[DATA FOR REVIEW Boundary: Start]
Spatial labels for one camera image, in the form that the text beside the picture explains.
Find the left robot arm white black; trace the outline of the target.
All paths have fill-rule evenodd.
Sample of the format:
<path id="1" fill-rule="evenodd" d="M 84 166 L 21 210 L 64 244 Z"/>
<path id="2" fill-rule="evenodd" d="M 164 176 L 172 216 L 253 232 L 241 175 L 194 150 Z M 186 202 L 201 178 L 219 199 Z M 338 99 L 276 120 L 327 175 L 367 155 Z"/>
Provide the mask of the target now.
[DATA FOR REVIEW Boundary: End]
[DATA FOR REVIEW Boundary: Start]
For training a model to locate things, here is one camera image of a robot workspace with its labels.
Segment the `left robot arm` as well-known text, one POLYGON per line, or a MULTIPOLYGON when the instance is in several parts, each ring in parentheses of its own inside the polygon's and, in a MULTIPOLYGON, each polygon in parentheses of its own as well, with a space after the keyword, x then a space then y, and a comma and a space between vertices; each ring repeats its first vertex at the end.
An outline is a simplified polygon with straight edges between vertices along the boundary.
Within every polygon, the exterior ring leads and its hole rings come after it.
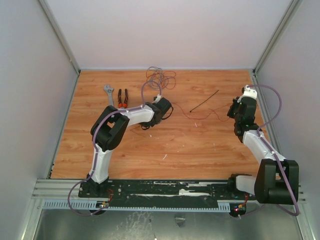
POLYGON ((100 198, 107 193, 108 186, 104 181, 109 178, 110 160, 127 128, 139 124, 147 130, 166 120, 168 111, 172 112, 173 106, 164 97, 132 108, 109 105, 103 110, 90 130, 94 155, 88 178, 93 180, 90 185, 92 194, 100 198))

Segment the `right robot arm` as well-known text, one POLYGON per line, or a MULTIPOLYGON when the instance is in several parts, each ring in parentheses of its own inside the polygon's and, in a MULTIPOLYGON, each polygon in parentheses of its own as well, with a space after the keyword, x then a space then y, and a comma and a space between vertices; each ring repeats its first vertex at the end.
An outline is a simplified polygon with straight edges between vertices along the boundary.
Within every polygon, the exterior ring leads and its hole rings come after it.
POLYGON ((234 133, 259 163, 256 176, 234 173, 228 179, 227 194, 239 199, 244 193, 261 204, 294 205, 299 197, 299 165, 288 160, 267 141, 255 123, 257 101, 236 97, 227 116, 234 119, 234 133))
[DATA FOR REVIEW Boundary: End]
• _ACTIVITY_: Everything above from the line containing "Spatial labels for" down to the line containing "Provide the mask of the target now." should be copied exactly, both end lines included, and nothing else.

• _SOLUTION TO THIS EXERCISE_:
Spatial labels for one camera image, in the form that the text beside the picture explains.
Find the left robot arm white black; trace the outline of the target.
All paths have fill-rule evenodd.
Sample of the format:
<path id="1" fill-rule="evenodd" d="M 84 166 L 21 210 L 64 244 Z"/>
<path id="2" fill-rule="evenodd" d="M 164 176 L 172 216 L 253 232 L 241 175 L 194 150 Z M 186 202 L 201 178 L 219 199 Z M 338 99 L 276 120 L 327 175 L 367 155 Z"/>
Provide the mask of the target now.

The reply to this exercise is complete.